Conclusion: The proceedings before the BIFR from 13 May 2013 were held to be stayed and of no legal consequence.
Issue (iii): Whether the participation of a Member of the BIFR after prior recusal vitiated the subsequent proceedings.
Analysis: Once a Member had recused himself on the footing of prior interaction with the parties, the apprehension of bias could not be dismissed. The governing test is the litigant's reasonable apprehension, and justice must also appear to be done. Reappearance of the recused Member in the same matter was therefore inappropriate.
Conclusion: The recused Member was directed not to participate further in the proceedings.

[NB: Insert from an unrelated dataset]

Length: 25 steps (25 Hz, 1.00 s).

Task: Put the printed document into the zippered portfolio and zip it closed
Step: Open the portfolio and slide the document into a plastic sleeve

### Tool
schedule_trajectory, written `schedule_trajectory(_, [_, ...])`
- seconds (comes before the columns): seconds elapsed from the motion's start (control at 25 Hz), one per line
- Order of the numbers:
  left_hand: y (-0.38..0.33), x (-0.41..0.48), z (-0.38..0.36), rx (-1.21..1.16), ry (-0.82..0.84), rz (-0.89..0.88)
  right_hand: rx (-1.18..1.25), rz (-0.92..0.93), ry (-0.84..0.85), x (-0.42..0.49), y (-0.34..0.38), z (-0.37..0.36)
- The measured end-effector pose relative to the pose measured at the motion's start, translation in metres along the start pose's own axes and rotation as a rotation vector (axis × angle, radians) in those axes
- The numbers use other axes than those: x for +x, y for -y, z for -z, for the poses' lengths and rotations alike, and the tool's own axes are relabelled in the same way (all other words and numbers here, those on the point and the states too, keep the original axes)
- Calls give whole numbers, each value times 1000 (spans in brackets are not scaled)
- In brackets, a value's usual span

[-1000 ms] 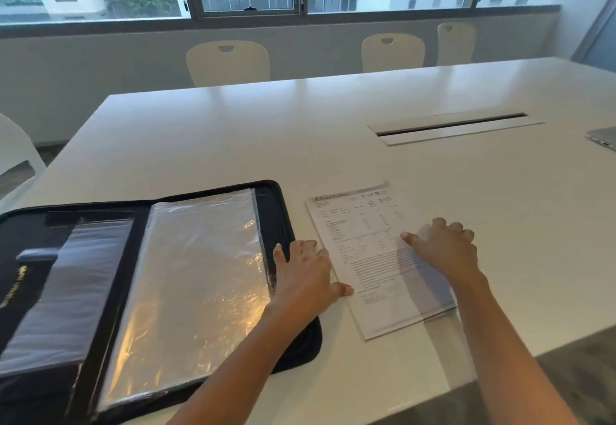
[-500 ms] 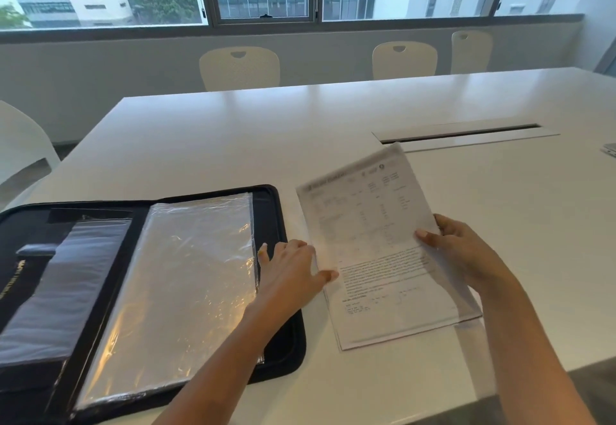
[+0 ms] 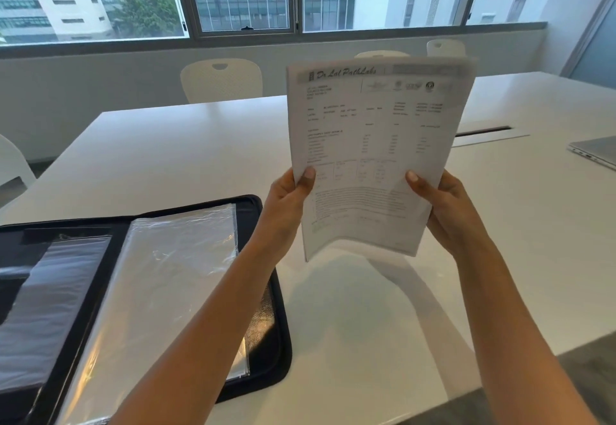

Final Conclusion: The appeal failed for want of maintainability, while the writ petitions succeeded to the extent that the BIFR proceedings were restrained and the recused Member was excluded from further participation.
Ratio Decidendi: A tribunal cannot ignore an operative civil court injunction by declaring it void on its own, and a recused decision-maker should not re-enter the matter where a reasonable apprehension of bias would arise.